Header graphic for print
Marler Blog Providing Commentary on Food Poisoning Outbreaks & Litigation

Supreme Court refuses to review E. coli verdict

The families of 11 children sickened by E. coli bacteria in a school lunch nearly five years ago will likely get the $4.6 million awarded by a jury.
A Benton County Superior jury awarded $4.6 million in early 2001 after finding the district at fault for serving undercooked meat in tacos to Finley Elementary School students in October 1998.

The district’s insurers had asked the state’s highest court to consider the case, but the justices refused on Thursday for the second time.

Marler Clark’s Denis Stearns said:

“The only option remaining is to ask the high court to reconsider, but succeeding in that bid would be highly unlikely in a case the justices have twice refused.”

The affected families are glad the court battle is over. Five years have passed since the kids ate the tainted taco lunch, and these families still have medical bills to pay.

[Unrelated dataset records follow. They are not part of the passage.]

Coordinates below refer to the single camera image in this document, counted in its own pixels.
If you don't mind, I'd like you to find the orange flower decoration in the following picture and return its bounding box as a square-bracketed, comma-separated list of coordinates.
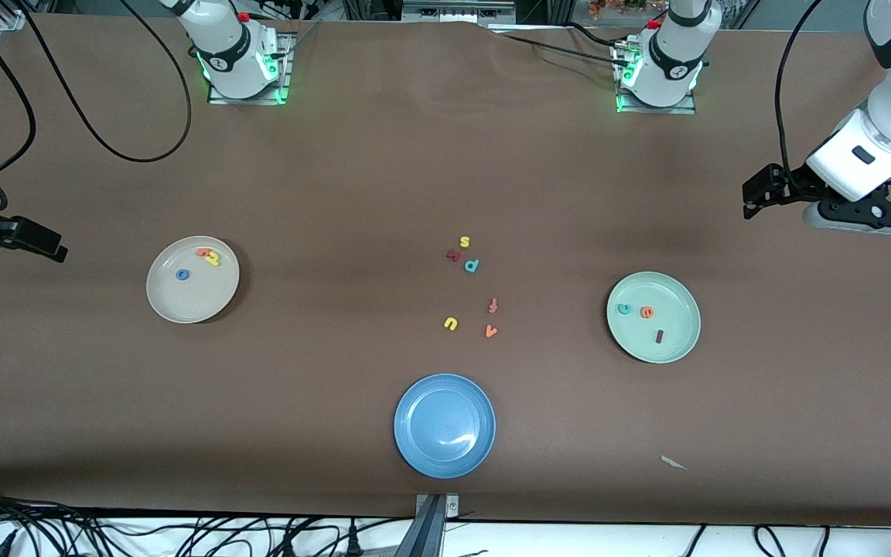
[589, 0, 667, 18]

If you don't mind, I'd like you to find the long black table cable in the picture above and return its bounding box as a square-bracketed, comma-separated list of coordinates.
[492, 31, 624, 66]

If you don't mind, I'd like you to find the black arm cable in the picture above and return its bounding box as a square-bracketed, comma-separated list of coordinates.
[0, 0, 193, 214]
[773, 0, 825, 183]

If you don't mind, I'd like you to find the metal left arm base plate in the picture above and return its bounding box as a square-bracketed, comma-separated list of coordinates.
[613, 39, 698, 115]

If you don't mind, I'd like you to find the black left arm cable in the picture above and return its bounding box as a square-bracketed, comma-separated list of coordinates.
[773, 0, 825, 183]

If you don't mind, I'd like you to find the short black table cable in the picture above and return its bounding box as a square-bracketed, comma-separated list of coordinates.
[568, 22, 618, 46]

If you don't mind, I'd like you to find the brown table cover mat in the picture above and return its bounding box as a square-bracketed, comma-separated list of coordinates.
[0, 14, 891, 528]

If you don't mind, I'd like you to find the pale green plate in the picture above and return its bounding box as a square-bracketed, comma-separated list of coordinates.
[606, 271, 702, 364]

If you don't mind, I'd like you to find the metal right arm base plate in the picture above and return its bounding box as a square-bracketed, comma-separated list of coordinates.
[208, 31, 292, 106]

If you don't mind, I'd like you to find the grey metal rail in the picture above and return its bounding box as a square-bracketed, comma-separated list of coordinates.
[403, 0, 516, 22]

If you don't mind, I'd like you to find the blue plate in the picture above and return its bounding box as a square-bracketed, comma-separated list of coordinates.
[393, 373, 497, 480]

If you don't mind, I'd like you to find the beige brown plate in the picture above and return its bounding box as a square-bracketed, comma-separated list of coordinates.
[145, 235, 241, 324]

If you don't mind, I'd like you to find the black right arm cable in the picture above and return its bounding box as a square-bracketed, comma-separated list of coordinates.
[0, 0, 193, 214]

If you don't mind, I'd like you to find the grey metal table bracket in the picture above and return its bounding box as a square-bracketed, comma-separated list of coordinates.
[395, 494, 460, 557]

2-year-old Faith Maxwell was awarded $3.6 million, plus past medical expenses, even though she didn’t eat the contaminated taco meal. She was infected by a child who ate the lunch and suffered serious kidney problems that are expected to cause her kidneys to fail.

The other 10 children’s awards started at $1,200 plus medical expenses. Children besides Faith who had kidney problems and were taken to Children’s Hospital in Seattle were awarded about $275,000, plus past medical expenses.

Most of the money not spent on medical expenses so far will be held in trust for the children’s education and medical expenses.